→ PROBLEM TO WORK ON
Each line that includes "black" must be copied from the records.

[Records from a dataset]
★ ★ ★ ★

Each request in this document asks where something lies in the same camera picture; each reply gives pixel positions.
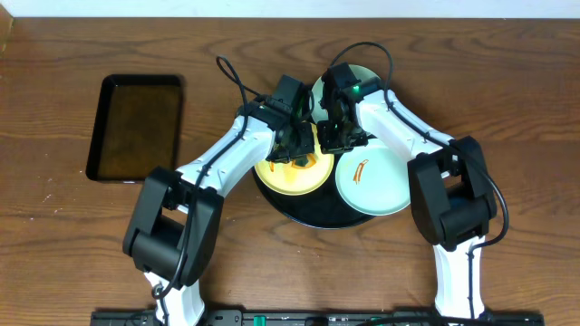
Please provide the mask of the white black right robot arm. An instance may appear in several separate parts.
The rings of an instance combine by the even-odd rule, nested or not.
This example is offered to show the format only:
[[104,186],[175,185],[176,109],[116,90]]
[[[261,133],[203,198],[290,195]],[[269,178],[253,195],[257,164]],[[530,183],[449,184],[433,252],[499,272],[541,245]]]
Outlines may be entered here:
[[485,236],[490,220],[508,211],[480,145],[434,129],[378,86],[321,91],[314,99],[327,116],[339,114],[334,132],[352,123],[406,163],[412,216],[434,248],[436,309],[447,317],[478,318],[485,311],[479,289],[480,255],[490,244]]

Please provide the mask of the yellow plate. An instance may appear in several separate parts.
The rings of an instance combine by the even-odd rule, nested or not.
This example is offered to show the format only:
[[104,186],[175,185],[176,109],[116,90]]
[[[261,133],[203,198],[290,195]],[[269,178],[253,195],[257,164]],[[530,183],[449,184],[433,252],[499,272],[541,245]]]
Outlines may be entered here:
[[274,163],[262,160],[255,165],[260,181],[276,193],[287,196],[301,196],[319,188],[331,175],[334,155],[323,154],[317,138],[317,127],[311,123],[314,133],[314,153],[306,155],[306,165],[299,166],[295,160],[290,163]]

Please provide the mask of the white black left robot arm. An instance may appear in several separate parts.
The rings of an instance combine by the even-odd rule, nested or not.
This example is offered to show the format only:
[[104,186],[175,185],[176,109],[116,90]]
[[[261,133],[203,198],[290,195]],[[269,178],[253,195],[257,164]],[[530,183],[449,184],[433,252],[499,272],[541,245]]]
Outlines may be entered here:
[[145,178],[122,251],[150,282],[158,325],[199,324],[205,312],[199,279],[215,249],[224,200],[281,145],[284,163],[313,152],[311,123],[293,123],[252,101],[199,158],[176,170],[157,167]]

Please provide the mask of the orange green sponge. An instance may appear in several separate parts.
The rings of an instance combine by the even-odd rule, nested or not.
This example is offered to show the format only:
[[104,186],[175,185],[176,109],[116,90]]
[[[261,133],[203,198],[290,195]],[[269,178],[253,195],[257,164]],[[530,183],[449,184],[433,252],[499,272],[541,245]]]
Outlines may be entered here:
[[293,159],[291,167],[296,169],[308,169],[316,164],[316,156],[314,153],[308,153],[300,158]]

★ ★ ★ ★

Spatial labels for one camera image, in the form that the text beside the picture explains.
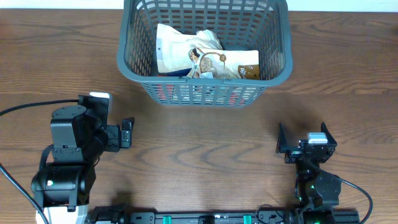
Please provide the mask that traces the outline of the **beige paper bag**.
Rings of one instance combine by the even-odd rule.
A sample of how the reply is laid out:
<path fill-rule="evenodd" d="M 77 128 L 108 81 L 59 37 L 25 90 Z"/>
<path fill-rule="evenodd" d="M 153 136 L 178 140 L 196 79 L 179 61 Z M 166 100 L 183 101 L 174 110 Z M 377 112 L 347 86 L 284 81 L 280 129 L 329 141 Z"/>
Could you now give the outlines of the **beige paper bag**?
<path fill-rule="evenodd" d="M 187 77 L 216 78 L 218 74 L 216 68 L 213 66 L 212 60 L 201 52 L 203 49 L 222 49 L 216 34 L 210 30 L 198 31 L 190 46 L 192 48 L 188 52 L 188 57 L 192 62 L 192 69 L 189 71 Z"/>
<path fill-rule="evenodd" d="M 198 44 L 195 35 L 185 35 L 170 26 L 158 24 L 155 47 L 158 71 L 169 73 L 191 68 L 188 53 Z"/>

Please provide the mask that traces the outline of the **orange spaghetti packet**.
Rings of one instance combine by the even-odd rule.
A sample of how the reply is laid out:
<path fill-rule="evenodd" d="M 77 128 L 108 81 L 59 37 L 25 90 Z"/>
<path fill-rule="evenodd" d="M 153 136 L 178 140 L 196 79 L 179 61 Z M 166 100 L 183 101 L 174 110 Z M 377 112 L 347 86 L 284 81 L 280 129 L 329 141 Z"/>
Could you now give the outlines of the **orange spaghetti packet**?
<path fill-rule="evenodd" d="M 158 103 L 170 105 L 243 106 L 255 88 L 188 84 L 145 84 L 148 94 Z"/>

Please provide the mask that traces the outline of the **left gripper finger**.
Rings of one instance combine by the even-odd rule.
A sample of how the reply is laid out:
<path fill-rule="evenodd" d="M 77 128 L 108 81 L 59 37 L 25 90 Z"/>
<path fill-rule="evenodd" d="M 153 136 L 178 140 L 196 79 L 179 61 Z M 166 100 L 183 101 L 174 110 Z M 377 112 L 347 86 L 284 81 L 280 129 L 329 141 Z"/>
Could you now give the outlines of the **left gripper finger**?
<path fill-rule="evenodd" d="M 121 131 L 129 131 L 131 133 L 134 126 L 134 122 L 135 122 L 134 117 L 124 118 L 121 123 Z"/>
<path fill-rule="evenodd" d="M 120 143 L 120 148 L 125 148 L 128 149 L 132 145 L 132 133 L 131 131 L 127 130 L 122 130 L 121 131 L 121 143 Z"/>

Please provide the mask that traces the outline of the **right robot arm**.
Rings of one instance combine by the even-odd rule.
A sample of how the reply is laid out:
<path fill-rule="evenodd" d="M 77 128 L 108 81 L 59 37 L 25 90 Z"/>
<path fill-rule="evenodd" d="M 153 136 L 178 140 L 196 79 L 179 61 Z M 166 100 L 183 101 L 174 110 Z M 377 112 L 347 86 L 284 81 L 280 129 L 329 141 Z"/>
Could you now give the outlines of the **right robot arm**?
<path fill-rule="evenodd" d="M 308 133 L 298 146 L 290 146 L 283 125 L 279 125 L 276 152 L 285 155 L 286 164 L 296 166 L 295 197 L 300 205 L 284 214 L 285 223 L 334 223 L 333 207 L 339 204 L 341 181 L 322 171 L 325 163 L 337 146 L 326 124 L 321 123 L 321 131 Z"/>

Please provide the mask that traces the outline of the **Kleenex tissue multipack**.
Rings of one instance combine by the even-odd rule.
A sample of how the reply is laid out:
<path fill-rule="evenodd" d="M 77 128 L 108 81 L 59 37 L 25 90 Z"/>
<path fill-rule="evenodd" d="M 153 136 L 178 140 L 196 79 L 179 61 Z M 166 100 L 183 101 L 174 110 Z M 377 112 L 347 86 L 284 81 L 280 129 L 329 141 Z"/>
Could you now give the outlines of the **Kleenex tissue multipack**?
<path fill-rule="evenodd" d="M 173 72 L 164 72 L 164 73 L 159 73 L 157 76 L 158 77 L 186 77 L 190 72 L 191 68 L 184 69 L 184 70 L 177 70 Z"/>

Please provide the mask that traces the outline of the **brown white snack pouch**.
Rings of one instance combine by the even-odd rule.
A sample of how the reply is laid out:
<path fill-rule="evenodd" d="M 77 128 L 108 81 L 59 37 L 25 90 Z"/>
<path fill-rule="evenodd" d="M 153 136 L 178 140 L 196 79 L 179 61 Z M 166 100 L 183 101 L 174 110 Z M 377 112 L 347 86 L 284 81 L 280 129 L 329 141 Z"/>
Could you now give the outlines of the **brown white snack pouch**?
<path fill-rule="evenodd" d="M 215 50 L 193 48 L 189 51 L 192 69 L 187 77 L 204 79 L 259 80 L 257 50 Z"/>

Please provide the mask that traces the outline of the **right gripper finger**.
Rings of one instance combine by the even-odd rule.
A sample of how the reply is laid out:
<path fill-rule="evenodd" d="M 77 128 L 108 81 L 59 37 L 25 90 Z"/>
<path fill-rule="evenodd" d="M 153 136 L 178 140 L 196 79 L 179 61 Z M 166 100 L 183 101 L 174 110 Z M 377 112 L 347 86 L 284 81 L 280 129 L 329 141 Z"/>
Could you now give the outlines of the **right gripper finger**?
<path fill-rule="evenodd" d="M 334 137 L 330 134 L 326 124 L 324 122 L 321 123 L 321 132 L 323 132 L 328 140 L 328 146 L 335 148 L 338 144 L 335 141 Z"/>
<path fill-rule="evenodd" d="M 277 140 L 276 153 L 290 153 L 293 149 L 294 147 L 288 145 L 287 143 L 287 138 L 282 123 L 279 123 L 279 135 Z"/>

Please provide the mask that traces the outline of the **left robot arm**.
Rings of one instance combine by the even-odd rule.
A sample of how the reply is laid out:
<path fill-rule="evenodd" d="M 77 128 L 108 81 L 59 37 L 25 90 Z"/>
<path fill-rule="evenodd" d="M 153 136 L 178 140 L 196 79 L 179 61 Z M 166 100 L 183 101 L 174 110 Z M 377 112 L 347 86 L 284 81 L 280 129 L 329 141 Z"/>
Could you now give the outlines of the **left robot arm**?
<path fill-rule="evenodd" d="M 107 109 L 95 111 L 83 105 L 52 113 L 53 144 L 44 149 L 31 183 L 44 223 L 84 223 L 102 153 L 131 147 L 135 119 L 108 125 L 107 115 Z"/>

★ ★ ★ ★

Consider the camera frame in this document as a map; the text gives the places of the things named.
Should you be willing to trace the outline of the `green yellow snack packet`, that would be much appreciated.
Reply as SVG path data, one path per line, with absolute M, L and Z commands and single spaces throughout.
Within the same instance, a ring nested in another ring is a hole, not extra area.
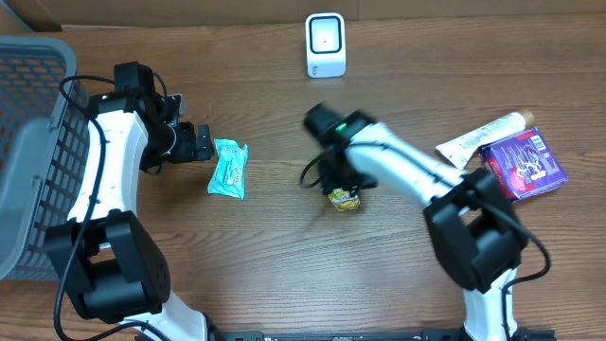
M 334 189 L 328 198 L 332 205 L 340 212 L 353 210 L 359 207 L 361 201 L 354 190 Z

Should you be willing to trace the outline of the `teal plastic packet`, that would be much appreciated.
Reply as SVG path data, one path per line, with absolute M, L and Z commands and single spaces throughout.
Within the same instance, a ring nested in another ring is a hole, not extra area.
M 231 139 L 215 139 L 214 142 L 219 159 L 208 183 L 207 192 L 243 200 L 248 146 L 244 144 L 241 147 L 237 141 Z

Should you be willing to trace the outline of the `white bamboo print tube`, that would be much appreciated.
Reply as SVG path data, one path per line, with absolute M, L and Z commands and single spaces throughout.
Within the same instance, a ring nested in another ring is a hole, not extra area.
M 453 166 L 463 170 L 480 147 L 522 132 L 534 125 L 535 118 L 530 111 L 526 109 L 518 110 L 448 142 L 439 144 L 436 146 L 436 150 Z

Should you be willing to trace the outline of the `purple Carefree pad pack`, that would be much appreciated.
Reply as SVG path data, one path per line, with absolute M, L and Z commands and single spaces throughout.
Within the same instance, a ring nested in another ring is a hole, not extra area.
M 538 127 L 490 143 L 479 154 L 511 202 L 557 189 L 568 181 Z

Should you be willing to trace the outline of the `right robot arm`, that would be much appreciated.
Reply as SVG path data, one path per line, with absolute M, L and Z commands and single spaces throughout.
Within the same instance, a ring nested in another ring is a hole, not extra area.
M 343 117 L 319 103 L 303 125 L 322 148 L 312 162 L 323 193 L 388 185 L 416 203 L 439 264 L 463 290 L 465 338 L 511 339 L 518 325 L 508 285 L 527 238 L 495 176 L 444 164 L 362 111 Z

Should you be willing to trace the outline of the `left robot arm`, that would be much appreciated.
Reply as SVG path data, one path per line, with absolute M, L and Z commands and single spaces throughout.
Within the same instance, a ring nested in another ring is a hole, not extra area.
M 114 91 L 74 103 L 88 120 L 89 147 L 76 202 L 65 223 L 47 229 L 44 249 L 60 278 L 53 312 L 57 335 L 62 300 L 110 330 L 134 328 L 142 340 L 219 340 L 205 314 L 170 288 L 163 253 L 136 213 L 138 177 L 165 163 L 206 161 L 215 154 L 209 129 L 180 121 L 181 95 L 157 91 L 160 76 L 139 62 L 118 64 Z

★ ★ ★ ★

→ TASK RESPONSE
Please provide the mask of the white black right robot arm. An instance may appear in several separate parts.
Please provide the mask of the white black left robot arm. An instance may appear in several separate parts.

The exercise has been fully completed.